> [Your instructions] Range to reproduce from the entries below: the line with "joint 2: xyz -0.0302", the line with "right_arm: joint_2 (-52", and every line in between. Give them exactly and give nothing else.

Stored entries
= Beginning of Section =

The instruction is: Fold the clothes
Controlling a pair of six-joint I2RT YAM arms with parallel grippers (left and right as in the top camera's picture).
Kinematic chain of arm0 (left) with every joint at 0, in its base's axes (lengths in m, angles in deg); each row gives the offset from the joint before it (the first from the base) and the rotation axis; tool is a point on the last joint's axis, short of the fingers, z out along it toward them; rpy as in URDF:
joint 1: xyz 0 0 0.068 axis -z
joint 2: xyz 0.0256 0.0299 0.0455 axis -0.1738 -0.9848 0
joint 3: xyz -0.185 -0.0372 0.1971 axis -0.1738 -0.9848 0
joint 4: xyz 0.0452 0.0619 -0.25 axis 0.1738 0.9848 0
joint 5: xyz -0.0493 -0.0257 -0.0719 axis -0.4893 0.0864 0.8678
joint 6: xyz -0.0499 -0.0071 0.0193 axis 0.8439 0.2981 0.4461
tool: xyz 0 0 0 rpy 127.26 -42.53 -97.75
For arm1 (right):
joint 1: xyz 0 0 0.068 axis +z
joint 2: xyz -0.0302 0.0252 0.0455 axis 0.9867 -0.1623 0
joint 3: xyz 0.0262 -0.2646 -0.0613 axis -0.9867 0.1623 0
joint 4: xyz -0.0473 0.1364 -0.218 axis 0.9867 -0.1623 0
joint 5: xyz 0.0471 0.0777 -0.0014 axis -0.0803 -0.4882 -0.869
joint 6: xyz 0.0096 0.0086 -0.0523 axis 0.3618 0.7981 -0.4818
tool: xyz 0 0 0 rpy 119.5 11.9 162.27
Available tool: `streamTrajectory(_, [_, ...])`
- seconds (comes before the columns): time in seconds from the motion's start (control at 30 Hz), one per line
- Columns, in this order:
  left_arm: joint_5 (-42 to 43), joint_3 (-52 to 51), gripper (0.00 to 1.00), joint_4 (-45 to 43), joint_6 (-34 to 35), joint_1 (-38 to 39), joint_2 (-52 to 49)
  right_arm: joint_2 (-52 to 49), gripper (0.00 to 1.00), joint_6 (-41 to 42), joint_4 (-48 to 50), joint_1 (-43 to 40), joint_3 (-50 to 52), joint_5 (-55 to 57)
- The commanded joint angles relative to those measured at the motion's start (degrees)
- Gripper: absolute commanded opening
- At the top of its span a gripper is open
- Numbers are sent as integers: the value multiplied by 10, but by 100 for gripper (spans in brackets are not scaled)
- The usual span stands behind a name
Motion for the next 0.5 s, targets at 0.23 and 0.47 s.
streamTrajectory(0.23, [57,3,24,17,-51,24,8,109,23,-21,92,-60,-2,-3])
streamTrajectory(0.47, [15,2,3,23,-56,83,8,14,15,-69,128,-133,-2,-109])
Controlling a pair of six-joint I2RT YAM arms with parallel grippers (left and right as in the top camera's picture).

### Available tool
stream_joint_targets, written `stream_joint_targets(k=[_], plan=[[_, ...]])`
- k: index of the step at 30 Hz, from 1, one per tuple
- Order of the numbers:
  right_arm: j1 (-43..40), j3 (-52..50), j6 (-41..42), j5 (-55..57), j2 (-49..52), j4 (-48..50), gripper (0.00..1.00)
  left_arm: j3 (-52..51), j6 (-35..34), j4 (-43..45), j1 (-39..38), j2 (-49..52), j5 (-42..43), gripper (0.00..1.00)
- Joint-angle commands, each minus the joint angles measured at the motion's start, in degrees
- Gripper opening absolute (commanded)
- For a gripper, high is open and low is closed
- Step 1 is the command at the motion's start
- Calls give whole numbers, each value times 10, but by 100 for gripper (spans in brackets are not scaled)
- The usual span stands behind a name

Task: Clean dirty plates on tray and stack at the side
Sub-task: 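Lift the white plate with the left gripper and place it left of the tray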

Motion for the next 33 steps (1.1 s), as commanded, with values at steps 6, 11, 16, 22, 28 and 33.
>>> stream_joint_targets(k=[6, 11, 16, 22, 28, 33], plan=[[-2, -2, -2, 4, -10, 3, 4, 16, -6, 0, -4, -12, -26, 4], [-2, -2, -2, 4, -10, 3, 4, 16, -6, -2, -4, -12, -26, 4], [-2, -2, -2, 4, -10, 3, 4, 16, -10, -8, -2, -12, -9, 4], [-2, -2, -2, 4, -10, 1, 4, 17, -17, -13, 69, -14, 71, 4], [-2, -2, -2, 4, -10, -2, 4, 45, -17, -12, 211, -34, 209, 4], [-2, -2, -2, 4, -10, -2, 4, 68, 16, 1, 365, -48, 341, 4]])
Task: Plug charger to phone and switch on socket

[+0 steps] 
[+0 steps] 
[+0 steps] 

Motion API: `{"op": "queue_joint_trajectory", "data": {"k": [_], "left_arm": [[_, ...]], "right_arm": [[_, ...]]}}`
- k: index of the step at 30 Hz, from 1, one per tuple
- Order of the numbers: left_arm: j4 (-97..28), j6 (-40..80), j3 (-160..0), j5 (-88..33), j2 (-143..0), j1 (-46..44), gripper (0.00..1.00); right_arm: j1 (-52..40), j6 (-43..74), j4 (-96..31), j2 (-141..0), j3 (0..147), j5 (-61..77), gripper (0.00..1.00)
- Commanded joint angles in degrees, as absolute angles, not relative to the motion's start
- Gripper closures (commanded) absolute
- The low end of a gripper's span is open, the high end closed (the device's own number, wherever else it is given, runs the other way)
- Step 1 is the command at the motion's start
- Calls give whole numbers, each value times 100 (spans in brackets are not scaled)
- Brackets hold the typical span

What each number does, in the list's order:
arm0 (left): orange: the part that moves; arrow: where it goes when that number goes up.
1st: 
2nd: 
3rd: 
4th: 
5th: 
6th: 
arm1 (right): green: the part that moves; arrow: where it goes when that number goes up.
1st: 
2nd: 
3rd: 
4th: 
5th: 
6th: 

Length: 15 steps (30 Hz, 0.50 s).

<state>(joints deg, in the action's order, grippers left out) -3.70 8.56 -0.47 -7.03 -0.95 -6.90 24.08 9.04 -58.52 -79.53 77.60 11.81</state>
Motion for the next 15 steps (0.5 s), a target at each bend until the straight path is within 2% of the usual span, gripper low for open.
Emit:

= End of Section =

> [Result]
joint 2: xyz -0.0302 0.0252 0.0455 axis 0.9867 -0.1623 0
joint 3: xyz 0.0262 -0.2646 -0.0613 axis -0.9867 0.1623 0
joint 4: xyz -0.0473 0.1364 -0.218 axis 0.9867 -0.1623 0
joint 5: xyz 0.0471 0.0777 -0.0014 axis -0.0803 -0.4882 -0.869
joint 6: xyz 0.0096 0.0086 -0.0523 axis 0.3618 0.7981 -0.4818
tool: xyz 0 0 0 rpy 119.5 11.9 162.27
Available tool: `streamTrajectory(_, [_, ...])`
- seconds (comes before the columns): time in seconds from the motion's start (control at 30 Hz), one per line
- Columns, in this order:
  left_arm: joint_5 (-42 to 43), joint_3 (-52 to 51), gripper (0.00 to 1.00), joint_4 (-45 to 43), joint_6 (-34 to 35), joint_1 (-38 to 39), joint_2 (-52 to 49)
  right_arm: joint_2 (-52 to 49), gripper (0.00 to 1.00), joint_6 (-41 to 42), joint_4 (-48 to 50), joint_1 (-43 to 40), joint_3 (-50 to 52), joint_5 (-55 to 57)

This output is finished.